La Fédération iranienne de football a annoncé renoncer à participer au congrès de la FIFA à Vancouver, au Canada, évoquant un incident survenu à l'aéroport de Toronto impliquant ses dirigeants. Selon un communiqué relayé par les médias iraniens, le président Mehdi Taj et le secrétaire général, pourtant munis de « visas officiels », ont été contraints de rebrousser chemin vers la Turquie.
Un incident diplomatique
L'organisation dénonce « le comportement inapproprié des agents de l'immigration […] et une insulte envers l'un des organes les plus honorables des forces armées iraniennes ». Après cet épisode, la fédération indique avoir échangé avec des responsables de la FIFA, qui ont exprimé « leur profond regret ».
Les Gardiens de la révolution « n’ont pas leur place » au Canada
Cet incident intervient dans un contexte de tensions persistantes entre Ottawa et Téhéran. En 2024, le Canada a classé les Gardiens de la révolution islamique comme organisation terroriste. Mehdi Taj, président de la fédération, est un ancien membre de ce corps. Interrogé mercredi, le gouvernement canadien a affirmé que ces derniers « n’ont pas leur place » sur son territoire, sans fournir davantage de précisions.

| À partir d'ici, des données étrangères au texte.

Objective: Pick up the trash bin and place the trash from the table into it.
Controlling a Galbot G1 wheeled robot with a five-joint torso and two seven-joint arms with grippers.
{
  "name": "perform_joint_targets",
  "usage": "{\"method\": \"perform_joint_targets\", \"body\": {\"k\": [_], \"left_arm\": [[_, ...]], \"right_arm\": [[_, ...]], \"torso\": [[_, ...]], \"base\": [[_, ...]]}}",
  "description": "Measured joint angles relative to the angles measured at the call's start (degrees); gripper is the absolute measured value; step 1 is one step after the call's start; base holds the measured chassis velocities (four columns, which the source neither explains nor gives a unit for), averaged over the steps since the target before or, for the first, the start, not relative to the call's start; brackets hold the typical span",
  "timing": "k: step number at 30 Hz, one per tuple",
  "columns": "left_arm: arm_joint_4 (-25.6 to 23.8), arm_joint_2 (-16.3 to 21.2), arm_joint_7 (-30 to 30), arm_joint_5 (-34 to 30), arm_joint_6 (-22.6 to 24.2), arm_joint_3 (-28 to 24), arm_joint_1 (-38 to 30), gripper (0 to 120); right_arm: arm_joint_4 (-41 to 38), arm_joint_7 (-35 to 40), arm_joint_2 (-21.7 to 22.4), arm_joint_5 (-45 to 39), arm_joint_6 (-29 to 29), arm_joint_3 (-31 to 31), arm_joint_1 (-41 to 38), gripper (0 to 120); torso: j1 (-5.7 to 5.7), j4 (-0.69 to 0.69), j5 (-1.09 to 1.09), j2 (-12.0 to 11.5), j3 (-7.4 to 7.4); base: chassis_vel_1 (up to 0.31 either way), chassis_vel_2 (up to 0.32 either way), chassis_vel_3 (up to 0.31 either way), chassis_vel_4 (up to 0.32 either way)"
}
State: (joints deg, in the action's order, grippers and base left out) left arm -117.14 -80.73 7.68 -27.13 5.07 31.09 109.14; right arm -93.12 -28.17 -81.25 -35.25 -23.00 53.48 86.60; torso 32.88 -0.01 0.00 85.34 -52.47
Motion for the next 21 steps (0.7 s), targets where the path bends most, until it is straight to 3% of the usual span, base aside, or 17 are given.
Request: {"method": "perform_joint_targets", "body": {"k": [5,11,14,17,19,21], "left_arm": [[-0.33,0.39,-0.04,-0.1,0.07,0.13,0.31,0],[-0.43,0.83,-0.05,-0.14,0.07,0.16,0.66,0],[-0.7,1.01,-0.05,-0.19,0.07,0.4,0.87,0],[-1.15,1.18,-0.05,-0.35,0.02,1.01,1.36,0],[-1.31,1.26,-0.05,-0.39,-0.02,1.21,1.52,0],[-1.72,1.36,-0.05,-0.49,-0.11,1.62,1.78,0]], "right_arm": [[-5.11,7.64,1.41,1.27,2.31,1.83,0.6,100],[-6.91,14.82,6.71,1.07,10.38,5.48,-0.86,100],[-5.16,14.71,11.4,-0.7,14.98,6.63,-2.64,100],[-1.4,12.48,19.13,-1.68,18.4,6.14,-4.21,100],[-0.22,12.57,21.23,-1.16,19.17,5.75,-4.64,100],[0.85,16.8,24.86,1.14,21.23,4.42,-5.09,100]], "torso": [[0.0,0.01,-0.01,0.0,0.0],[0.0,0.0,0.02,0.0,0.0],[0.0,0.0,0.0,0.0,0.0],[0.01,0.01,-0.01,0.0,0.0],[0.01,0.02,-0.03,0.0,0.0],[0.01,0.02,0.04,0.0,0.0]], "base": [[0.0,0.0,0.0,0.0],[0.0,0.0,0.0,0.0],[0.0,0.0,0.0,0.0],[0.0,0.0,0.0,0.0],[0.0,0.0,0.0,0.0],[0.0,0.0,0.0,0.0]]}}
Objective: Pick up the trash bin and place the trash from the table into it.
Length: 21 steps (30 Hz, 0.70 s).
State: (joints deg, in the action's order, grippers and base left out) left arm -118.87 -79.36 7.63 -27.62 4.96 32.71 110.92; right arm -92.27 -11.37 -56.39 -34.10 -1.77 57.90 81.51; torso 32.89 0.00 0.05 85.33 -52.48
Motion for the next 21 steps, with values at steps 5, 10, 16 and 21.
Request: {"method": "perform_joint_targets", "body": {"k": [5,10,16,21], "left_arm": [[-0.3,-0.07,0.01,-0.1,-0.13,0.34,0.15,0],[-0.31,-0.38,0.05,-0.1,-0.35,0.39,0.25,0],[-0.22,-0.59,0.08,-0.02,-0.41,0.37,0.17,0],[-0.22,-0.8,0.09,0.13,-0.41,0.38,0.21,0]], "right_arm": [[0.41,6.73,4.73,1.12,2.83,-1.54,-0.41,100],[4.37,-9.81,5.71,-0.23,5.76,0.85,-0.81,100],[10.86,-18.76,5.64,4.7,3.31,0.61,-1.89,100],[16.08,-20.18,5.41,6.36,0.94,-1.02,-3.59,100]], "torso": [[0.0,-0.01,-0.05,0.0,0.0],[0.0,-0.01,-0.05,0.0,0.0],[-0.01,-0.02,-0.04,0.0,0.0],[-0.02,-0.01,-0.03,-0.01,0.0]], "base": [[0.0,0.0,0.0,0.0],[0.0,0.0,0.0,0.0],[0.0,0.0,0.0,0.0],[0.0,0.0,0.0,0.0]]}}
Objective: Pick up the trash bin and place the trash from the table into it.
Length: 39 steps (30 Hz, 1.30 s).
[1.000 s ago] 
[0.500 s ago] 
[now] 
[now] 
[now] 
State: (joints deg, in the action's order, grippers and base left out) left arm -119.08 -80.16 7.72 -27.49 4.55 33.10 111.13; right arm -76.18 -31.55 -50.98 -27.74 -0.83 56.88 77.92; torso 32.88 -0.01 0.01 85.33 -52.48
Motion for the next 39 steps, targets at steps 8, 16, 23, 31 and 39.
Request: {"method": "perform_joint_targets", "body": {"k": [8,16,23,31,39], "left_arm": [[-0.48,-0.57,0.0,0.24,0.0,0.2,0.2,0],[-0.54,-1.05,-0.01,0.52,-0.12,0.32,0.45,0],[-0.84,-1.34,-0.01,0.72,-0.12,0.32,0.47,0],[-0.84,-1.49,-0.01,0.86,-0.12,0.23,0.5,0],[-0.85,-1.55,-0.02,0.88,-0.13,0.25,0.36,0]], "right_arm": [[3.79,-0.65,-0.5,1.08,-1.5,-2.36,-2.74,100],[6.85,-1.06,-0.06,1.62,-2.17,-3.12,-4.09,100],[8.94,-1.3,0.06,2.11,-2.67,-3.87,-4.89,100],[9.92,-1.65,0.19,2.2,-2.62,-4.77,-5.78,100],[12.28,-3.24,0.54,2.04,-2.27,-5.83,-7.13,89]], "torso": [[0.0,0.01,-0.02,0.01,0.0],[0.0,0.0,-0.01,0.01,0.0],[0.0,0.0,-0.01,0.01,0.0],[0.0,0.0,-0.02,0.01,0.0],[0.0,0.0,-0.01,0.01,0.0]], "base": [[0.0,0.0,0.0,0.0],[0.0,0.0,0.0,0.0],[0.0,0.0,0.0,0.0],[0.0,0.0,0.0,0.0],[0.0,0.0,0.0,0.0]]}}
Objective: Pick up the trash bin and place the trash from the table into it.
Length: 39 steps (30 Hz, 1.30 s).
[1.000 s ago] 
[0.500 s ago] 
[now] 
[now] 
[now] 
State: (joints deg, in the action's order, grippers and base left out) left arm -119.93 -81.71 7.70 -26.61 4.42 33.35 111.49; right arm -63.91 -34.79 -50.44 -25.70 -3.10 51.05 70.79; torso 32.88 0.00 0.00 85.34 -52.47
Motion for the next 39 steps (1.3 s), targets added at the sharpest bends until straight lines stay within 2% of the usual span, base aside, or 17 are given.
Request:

Le contexte diplomatique pèse également sur les compétitions internationales. En décembre dernier, Mehdi Taj n’avait pas obtenu de visa pour se rendre aux États-Unis lors du tirage au sort de la Coupe du monde. Si Washington a récemment indiqué ne pas vouloir exclure les joueurs iraniens, le secrétaire d'État Marco Rubio a souligné ses réserves concernant certaines personnes accompagnant la délégation, évoquant des liens possibles avec les Gardiens de la révolution.
Le Canada coorganise la Coupe du monde 2026 avec les États-Unis et le Mexique, du 11 juin au 19 juillet. Le congrès de la FIFA, auquel la délégation iranienne devait participer, se tient jeudi à Vancouver, tandis que l’Iran doit disputer ses premiers matchs sur le sol américain.